Lahore: Crime rate dips as several gangs ‘eliminated’
LAHORE: The overall crime rate in Punjab has dropped slightly with kidnappings for ransom almost under control if compared with the cases registered in the province last year. Interestingly, the armed ‘encounters’ between the police and the gangsters registered a considerable increase as compared with the last year. During background interviews, many police officers argued that encounters helped police in bringing down the crime rate since the hardened criminals were left with no option but to go underground to save their lives.
The police have registered a total of 167,942 cases of crimes during the first five months of this year (from January to May 2012) while last year at least 170,824 cases had been registered during the same period, suggesting a decrease of 2,882 cases.
However, the conviction rate has decreased substantially because poor investigations are hampering the prosecution of crimes cases of heinous nature. For instance, no less than 30,976 accused have been convicted during the first five month of this year, but last year 31,340 accused had been convicted during the same period. The poor conviction rate has also put a big question mark on the working of the Investigation Wing of the law enforcement agency, indicating faulty or ineffective investigations.
According to official data, at least 124 alleged gangsters were killed during 147 encounters, mostly staged in different parts of the province, since January 2012. No less than 15 policemen have lost their lives during the encounters this year so far. Last year, at least 120 encounters had been reported during the same period in which the police had eliminated 85 alleged criminals.
Sources revealed that the police staged dozens of encounters across the province to eliminate most of the gangs involved in kidnappings for ransom. According to the police record, at least 75,000 proclaimed offenders (POs) were at large in Punjab last year and this year more than 65,000 POs are reported to be at large across the province.
As far as kidnappings for ransom are concerned, at least 63 cases have been reported all over Punjab till June 1, of which 18 were cancelled, 29 were challaned and 13 are under investigations with only three cases yet to be untraced.
During the same period last year, the provincial police registered at least 107 cases of kidnapping for ransom of which 20 cases were declared untraceable and the police had submitted challans of only 70 cases before the courts.
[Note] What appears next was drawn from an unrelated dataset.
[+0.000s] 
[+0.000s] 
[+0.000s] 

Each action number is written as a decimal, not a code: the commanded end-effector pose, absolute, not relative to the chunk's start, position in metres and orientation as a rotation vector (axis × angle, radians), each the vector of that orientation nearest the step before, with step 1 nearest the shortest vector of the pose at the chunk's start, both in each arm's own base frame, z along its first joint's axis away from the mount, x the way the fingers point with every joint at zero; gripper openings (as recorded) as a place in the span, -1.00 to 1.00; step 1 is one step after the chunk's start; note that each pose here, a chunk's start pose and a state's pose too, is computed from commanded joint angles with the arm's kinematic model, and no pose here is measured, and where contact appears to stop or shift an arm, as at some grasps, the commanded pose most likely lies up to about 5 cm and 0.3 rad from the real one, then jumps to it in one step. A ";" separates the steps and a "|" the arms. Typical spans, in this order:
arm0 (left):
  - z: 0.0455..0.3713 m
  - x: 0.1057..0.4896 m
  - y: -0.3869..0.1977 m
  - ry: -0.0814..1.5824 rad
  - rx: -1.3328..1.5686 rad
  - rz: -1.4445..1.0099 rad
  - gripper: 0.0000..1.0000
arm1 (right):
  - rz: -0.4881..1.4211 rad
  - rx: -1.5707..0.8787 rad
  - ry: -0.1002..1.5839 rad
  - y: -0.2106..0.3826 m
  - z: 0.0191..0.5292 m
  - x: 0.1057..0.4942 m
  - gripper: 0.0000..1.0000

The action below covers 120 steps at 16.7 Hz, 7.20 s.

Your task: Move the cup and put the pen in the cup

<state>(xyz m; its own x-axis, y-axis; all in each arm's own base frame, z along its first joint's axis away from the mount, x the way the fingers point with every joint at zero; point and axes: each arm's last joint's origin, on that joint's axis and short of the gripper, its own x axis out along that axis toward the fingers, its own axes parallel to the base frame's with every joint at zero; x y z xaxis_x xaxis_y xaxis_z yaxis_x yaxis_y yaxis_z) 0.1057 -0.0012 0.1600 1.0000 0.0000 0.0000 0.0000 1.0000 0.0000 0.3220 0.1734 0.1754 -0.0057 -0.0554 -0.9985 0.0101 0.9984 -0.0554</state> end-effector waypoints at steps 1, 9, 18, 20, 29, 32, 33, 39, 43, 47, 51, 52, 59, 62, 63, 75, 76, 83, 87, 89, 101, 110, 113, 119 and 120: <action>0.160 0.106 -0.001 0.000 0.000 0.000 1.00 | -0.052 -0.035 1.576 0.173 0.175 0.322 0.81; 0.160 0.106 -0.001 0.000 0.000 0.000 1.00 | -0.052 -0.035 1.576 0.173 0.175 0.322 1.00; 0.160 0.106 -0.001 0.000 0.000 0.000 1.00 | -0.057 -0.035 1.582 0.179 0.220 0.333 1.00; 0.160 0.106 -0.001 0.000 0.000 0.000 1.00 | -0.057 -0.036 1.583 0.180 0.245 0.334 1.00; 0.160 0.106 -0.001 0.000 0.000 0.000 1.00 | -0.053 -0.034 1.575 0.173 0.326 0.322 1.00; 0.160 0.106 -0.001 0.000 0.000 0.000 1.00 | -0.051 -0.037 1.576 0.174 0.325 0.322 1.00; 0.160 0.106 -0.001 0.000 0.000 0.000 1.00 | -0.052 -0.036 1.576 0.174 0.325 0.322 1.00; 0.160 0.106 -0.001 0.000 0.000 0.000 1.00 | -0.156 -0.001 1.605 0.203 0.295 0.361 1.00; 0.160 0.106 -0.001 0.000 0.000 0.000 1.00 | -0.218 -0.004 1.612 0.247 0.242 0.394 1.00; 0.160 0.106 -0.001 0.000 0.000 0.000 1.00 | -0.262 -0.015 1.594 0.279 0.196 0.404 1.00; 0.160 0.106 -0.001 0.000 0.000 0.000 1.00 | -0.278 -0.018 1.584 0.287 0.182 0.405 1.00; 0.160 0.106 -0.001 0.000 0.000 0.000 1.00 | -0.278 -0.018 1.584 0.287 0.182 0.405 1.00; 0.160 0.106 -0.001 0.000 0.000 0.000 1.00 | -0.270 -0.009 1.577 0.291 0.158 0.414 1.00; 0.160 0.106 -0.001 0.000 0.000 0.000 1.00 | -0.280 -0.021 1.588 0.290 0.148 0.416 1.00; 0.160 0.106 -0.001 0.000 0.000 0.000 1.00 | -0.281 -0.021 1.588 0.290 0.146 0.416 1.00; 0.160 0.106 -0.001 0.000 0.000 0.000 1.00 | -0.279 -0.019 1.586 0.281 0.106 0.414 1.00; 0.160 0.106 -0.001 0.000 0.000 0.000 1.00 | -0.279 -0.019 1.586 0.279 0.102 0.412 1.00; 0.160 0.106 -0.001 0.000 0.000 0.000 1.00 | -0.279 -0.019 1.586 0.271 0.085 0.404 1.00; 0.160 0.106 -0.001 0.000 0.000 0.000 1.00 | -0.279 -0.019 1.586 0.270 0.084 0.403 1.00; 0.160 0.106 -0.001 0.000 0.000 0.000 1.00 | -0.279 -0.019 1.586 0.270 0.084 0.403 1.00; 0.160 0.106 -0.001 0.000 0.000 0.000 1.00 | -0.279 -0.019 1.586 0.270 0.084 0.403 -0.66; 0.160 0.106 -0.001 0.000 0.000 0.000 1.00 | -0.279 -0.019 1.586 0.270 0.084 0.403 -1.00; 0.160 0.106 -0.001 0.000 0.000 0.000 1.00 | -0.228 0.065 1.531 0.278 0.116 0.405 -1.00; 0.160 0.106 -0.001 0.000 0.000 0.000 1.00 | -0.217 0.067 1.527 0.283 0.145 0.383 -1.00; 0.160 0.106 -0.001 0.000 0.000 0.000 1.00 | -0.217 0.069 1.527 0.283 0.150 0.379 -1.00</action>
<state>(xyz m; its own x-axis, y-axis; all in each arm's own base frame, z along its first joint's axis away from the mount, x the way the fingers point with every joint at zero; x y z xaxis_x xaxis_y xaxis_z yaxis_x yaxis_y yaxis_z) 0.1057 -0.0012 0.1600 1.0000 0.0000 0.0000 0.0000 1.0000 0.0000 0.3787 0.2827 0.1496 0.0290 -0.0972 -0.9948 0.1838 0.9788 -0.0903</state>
The incidents of dacoities, robberies and auto–lifting have also registered a slight decrease this year if compared with the previous year. According to the police record, at least 3,278 cases of murders had been reported in the first five months of 2011 while this year 2,569 cases were registered till May. According to police, 73 murder cases are yet to be traced in the province. Police sources said that the killers, who are at large in multiple killings, are emerging as most desperate gangsters because they killed more people when the police were unable to arrest them.
The police have registered 8,897 cases of vehicle theft this year, while no less than 10,900 vehicles were stolen during the first six months of 2011. Dacoits struck no less than 1,575 times in different parts of Punjab and took away cash, gold ornaments and other valuables worth millions of rupees while police submitted challans of only 763 cases. Last year, at least 1,694 cases of dacoities had been reported and the police had submitted the challans of 775 cases before the courts.
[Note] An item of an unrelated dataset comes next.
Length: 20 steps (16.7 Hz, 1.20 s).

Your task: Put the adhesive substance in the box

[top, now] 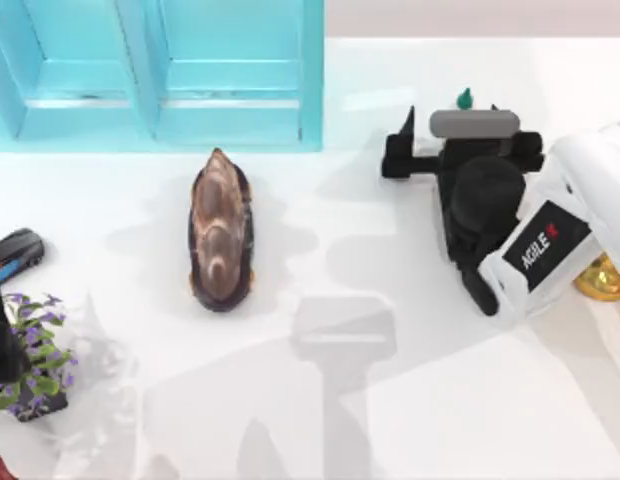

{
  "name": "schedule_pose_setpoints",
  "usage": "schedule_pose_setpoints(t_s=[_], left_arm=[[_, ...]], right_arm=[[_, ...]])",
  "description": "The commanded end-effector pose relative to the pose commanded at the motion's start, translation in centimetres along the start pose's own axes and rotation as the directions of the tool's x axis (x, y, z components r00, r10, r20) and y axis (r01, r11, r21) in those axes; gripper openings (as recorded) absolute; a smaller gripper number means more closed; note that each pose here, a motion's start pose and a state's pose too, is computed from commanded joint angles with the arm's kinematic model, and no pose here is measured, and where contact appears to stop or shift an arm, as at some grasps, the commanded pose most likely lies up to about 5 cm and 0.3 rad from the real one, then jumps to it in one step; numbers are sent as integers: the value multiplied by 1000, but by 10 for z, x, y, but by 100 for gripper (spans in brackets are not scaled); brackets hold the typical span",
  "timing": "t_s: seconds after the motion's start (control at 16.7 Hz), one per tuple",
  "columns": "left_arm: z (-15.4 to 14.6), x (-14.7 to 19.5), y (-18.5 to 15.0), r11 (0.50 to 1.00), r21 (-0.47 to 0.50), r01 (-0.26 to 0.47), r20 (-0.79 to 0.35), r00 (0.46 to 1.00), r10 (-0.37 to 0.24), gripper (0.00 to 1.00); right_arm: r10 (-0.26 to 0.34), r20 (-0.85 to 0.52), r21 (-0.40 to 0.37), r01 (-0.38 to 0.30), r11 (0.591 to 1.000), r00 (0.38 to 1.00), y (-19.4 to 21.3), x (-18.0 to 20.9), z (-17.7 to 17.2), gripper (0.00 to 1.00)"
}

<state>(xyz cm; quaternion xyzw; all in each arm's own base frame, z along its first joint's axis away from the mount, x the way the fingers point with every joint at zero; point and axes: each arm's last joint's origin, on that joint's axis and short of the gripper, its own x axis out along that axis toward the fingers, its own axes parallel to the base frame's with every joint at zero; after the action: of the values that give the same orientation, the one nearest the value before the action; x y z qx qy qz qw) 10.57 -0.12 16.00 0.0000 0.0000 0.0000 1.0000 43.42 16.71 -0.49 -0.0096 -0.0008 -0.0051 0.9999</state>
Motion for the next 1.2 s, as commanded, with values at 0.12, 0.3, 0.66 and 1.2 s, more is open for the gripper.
schedule_pose_setpoints(t_s=[0.12, 0.3, 0.66, 1.2], left_arm=[[0, 0, 0, 1000, 0, 0, 0, 1000, 0, 100], [0, 0, 0, 1000, 0, 0, 0, 1000, 0, 100], [0, 0, 0, 1000, 0, 0, 0, 1000, 0, 100], [0, 0, 0, 1000, 0, 0, 0, 1000, 0, 100]], right_arm=[[0, -2, 0, 0, 1000, 1000, -1, 3, 0, 100], [0, -2, 0, 0, 1000, 1000, -1, 3, 0, 100], [0, -2, 0, 0, 1000, 1000, -1, 3, 0, 55], [0, -2, 0, 0, 1000, 1000, -1, 3, 0, 0]])
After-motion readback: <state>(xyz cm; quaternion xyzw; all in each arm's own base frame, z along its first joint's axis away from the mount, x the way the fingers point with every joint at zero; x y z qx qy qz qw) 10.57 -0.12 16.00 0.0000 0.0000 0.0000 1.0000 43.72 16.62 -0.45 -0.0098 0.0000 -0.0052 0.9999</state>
Robbers hit the province for no less than 10,000 times during the first six months in 2011; while the police have reported 8,303 cases of robbery this year till May 2012. Sources claimed that the police are adopting ‘aggressive’ policy to hunt down the hardened criminals since Punjab Chief Minister Shahbaz Sharif had given a free hand to the police to decide the fate of the desperate criminals.
Last week, while addressing a high-level meeting at the Central Police Office, Punjab Inspector General of Police (IGP) Muhammad Habib-ur–Rehman ordered the police to continue the hot-pursuit policy to eliminate hardened criminals wanted by the police in multiple cases of heinous crimes.
Many police officers believe that the aggressive policy helped police bring down the rising crimes such as armed robberies, kidnappings for ransom and auto–snatching, besides creating a sense of security among the masses. The police have also launched a crackdown against POs at large-scale across the province and each station house officer (SHO) has been given the task to nab them.